» To do: Restate the lines of the material below word for word, from the first through the one containing "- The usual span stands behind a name", and include nothing else; pictures stay out.

» Dataset:
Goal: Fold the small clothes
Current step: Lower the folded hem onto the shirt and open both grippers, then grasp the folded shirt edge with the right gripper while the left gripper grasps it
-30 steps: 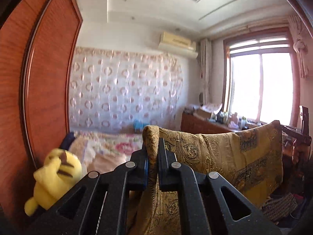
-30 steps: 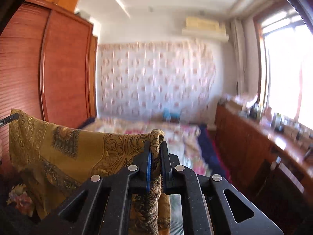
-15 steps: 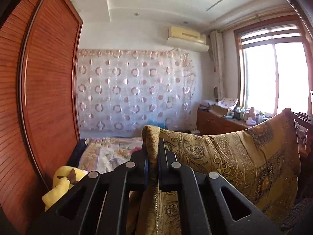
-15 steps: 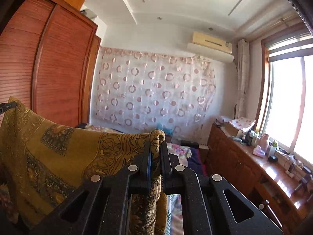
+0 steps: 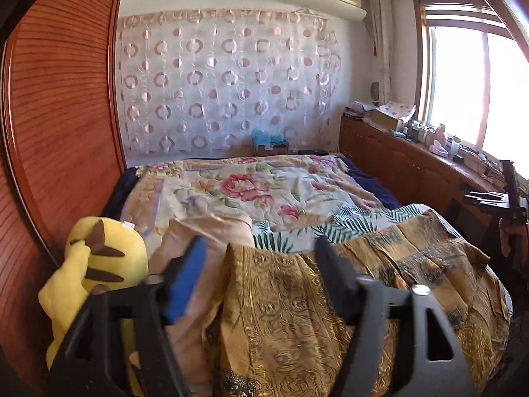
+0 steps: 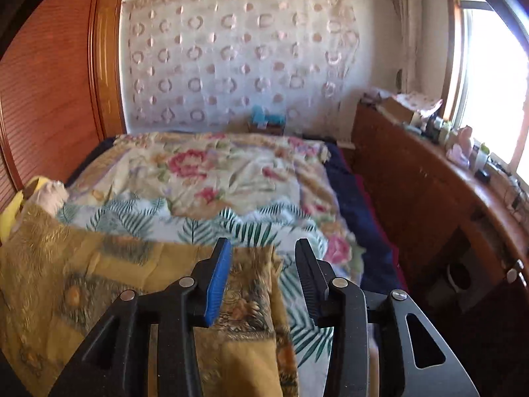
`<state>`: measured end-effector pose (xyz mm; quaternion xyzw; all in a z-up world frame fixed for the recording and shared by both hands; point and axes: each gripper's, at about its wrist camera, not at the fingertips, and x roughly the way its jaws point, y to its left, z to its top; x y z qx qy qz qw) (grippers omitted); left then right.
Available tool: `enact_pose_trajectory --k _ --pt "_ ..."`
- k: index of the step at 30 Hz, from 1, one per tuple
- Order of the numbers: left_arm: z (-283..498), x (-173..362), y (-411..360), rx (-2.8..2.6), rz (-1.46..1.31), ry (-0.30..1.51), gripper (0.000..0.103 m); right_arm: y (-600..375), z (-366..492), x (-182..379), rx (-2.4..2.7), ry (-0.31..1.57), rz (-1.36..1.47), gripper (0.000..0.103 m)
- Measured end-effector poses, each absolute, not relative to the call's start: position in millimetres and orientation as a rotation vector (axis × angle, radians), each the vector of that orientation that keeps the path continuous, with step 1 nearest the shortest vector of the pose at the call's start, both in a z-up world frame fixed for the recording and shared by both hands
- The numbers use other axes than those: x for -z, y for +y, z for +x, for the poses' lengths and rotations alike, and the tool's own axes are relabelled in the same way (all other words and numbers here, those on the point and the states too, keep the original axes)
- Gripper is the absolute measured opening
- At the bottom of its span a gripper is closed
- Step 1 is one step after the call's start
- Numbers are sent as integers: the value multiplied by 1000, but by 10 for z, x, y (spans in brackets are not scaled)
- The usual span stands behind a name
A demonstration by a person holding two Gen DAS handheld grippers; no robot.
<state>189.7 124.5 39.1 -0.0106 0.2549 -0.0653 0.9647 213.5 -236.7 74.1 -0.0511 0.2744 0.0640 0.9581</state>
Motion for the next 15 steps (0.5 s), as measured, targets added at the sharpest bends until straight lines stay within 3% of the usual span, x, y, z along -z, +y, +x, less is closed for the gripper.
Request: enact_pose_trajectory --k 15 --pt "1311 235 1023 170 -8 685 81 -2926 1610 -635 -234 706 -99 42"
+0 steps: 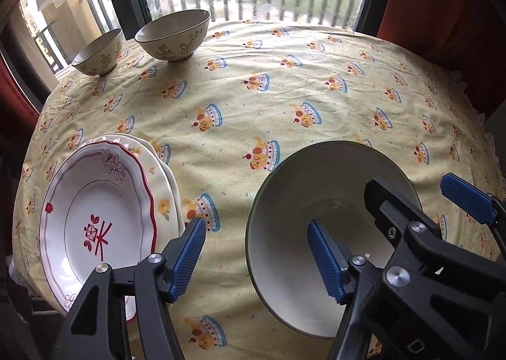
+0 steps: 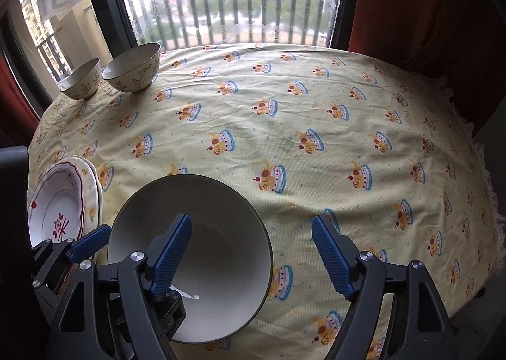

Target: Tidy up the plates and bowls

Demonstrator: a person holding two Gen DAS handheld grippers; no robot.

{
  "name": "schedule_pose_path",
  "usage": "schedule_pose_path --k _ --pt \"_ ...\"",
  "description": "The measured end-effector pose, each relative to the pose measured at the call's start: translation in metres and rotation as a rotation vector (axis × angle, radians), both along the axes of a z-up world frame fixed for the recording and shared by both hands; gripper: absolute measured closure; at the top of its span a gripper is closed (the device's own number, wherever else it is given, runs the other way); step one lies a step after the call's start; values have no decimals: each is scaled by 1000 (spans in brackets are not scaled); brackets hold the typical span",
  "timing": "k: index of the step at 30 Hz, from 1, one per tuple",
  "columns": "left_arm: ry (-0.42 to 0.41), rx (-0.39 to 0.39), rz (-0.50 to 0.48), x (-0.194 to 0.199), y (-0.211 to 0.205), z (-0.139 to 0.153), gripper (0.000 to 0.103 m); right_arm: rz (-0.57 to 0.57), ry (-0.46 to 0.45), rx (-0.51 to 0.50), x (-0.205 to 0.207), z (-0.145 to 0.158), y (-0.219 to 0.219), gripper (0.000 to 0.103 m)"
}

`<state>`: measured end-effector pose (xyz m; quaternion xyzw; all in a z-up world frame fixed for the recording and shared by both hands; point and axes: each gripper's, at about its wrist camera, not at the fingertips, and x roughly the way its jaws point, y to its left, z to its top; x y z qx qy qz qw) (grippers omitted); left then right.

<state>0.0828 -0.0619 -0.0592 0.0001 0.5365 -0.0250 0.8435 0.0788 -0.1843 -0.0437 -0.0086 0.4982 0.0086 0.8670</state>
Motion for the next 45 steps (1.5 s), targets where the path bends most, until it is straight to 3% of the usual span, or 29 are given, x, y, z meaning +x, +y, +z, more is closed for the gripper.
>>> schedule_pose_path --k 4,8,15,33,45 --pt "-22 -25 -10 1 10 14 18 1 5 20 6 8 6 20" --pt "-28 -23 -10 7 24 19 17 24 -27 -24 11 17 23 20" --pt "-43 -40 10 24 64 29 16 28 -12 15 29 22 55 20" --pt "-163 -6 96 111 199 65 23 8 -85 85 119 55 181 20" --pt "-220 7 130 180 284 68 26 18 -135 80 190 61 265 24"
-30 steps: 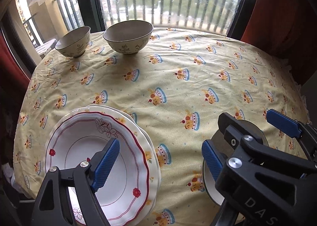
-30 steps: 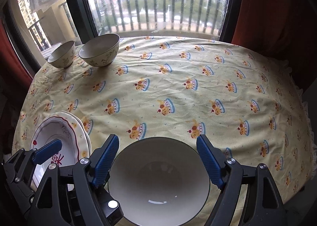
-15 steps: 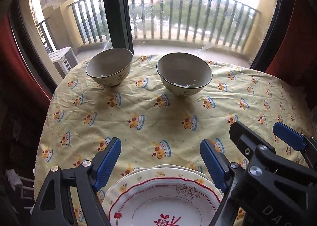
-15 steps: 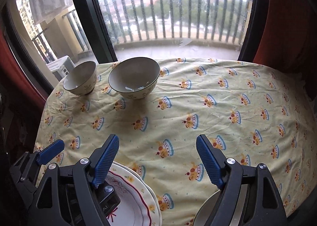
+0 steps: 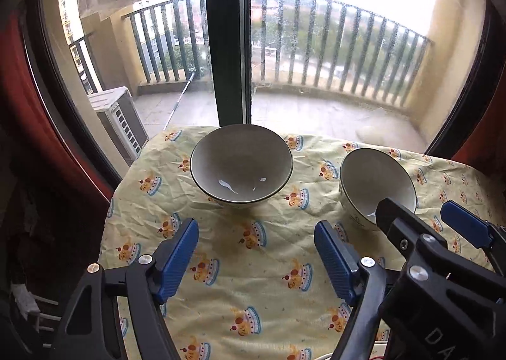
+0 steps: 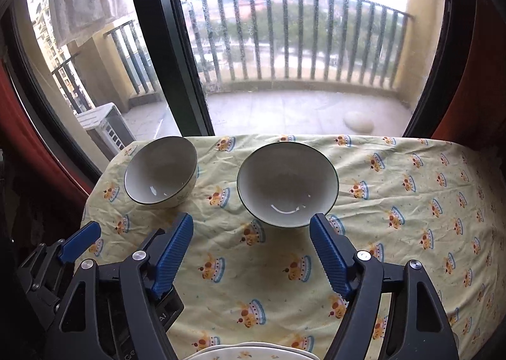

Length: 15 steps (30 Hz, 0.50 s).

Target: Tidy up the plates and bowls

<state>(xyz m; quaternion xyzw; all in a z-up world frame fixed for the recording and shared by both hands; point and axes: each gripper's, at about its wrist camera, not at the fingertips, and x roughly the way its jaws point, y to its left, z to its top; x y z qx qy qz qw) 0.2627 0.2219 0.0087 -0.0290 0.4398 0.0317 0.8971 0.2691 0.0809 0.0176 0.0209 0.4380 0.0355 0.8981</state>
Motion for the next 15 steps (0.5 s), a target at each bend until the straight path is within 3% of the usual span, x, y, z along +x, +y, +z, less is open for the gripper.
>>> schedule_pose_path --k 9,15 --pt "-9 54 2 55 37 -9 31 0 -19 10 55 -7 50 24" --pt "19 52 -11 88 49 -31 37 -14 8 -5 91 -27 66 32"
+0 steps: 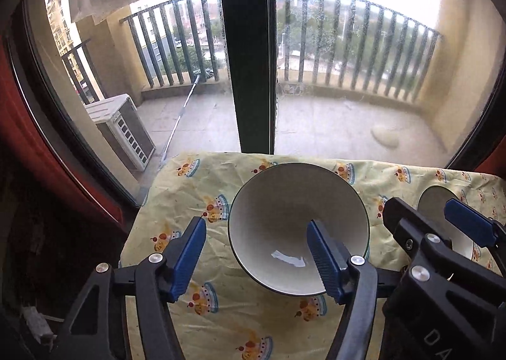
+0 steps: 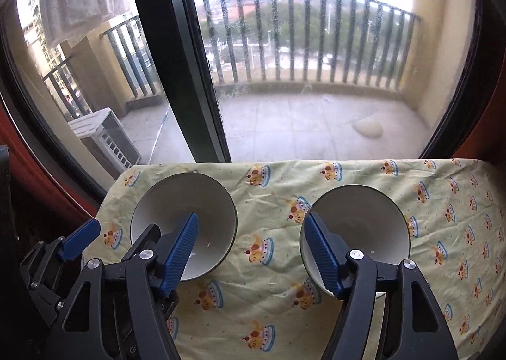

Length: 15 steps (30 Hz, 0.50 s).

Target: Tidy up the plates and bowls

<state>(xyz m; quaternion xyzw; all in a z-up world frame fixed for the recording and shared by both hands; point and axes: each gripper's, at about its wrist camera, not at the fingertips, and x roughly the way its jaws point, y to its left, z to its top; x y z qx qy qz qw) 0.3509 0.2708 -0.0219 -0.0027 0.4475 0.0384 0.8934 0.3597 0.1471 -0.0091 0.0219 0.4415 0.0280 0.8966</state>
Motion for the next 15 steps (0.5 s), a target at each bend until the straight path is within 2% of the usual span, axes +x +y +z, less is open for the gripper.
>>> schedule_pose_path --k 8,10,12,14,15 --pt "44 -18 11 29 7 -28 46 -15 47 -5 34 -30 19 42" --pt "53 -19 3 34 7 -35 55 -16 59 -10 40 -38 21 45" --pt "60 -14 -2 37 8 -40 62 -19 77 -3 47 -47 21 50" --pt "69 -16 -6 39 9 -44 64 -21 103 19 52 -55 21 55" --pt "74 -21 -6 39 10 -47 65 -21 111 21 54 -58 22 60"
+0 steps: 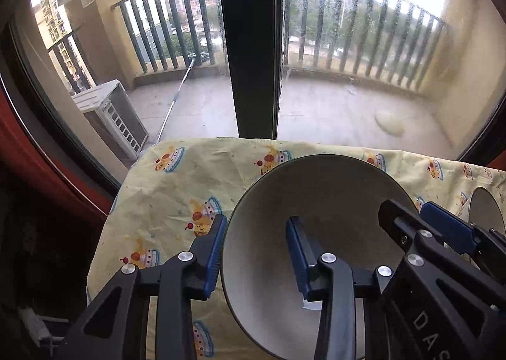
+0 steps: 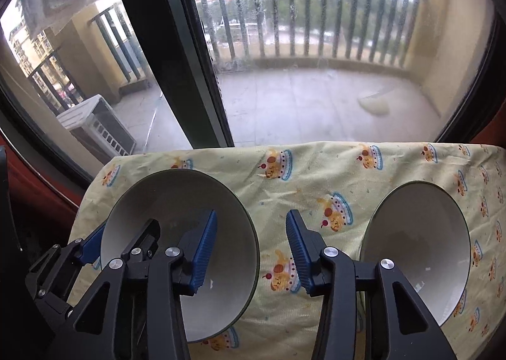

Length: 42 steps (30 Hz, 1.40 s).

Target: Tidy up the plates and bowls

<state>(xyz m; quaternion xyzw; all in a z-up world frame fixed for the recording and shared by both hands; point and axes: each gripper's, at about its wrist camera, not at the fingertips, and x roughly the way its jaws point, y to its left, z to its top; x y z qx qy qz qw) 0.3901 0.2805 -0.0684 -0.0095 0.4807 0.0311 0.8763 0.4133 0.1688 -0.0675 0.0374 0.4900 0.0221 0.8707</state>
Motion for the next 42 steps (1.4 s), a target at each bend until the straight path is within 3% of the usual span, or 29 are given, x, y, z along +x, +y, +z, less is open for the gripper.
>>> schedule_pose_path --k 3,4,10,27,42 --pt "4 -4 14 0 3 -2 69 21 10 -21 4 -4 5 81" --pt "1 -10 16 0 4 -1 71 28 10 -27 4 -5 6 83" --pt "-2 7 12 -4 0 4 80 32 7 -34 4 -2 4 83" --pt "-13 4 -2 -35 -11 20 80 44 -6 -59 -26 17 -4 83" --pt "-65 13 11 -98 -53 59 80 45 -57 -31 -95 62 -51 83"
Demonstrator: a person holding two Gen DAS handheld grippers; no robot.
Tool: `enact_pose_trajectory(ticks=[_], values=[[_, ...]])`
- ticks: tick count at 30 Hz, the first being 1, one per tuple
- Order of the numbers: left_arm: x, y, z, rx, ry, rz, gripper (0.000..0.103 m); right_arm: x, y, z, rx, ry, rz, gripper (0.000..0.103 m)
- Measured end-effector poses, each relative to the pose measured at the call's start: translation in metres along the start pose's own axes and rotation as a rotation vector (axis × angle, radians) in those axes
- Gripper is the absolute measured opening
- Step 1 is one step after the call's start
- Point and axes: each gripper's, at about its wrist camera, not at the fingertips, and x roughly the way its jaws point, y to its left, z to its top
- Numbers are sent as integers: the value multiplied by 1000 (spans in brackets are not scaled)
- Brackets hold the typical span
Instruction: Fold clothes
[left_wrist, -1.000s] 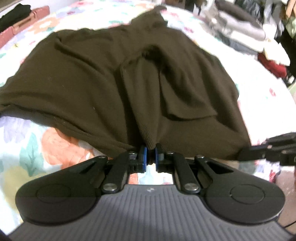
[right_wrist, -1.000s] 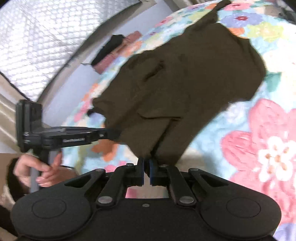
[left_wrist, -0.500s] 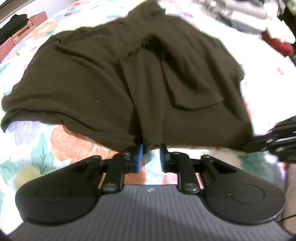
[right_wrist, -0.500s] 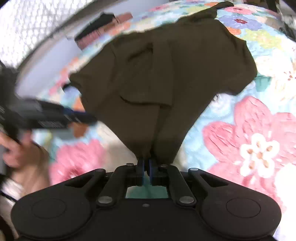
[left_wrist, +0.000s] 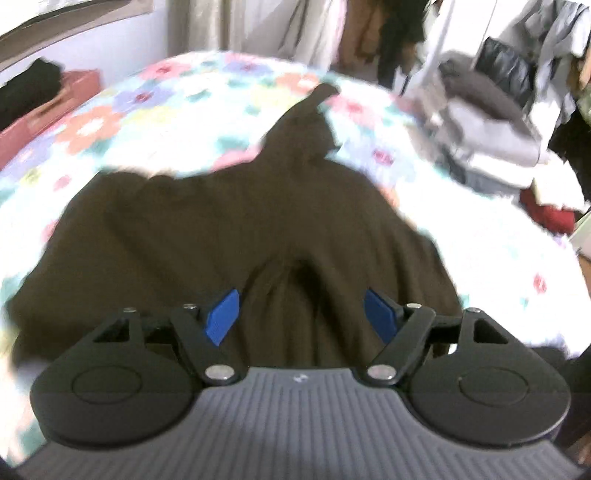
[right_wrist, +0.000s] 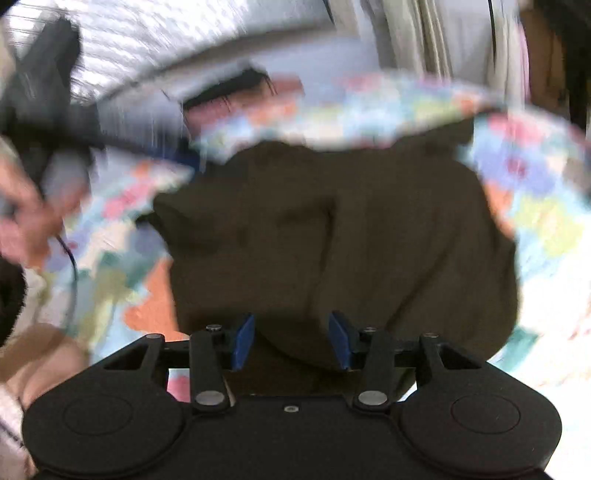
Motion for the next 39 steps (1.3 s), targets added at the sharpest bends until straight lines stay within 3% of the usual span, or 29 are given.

» Result of the exercise:
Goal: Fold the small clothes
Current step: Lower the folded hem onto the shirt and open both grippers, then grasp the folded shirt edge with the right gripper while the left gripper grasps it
-30 steps: 
-30 steps: 
-15 steps: 
-15 steps: 
+0 steps: 
+0 steps: 
`<state>`: measured end-effector pose (xyz mm; quaternion xyzw; all in a z-up world frame fixed for the recording and shared by both hands; point and axes: each gripper's, at about its wrist camera, not at the fingertips, and x roughly the way its jaws point, y to its left, z to its top; x y z qx qy qz qw) (grippers omitted); left then right.
Available tool: `enact_pose_trajectory --k _ --pt "_ ..."`
- k: index of the step at 30 Hz, from 1, one per tuple
- Order of the numbers: left_arm: z (-283..498), x (-173..362), y (-411..360), rx (-2.8..2.6), rz (-1.46..1.31), ry (-0.30..1.51), gripper (0.000..0.103 m); right_arm: y (-600..375), z (-366..492), x (-182..379), rx (-2.4..2.7), ry (-0.31..1.57), rz (-1.36..1.47), gripper (0.000..0.103 m)
- Measured end-effector poses, each absolute, not relative to the call's start: position in millimetres and orientation as a rotation vector (axis × angle, radians), each the vector of that orientation that keeps the path continuous, with step 1 nearest the shortest vector of the pose at the call's start, both in a z-up world frame fixed for the recording and shared by both hands
- The numbers use other axes than those: x for -z, y for +y, z for +x, for the poses' lengths and rotations alike, and the tool's own axes are relabelled in the same way (all other words and numbers here, those on the point and the states too, keep the original axes)
- Gripper is the absolute measured opening
- At the bottom of its span a gripper is closed
- Step 1 is one step after the call's start
- Numbers are sent as integers: the value multiplied by 1000, but by 10 for z, x, y (spans in brackets are not scaled)
- The usual span stands behind a name

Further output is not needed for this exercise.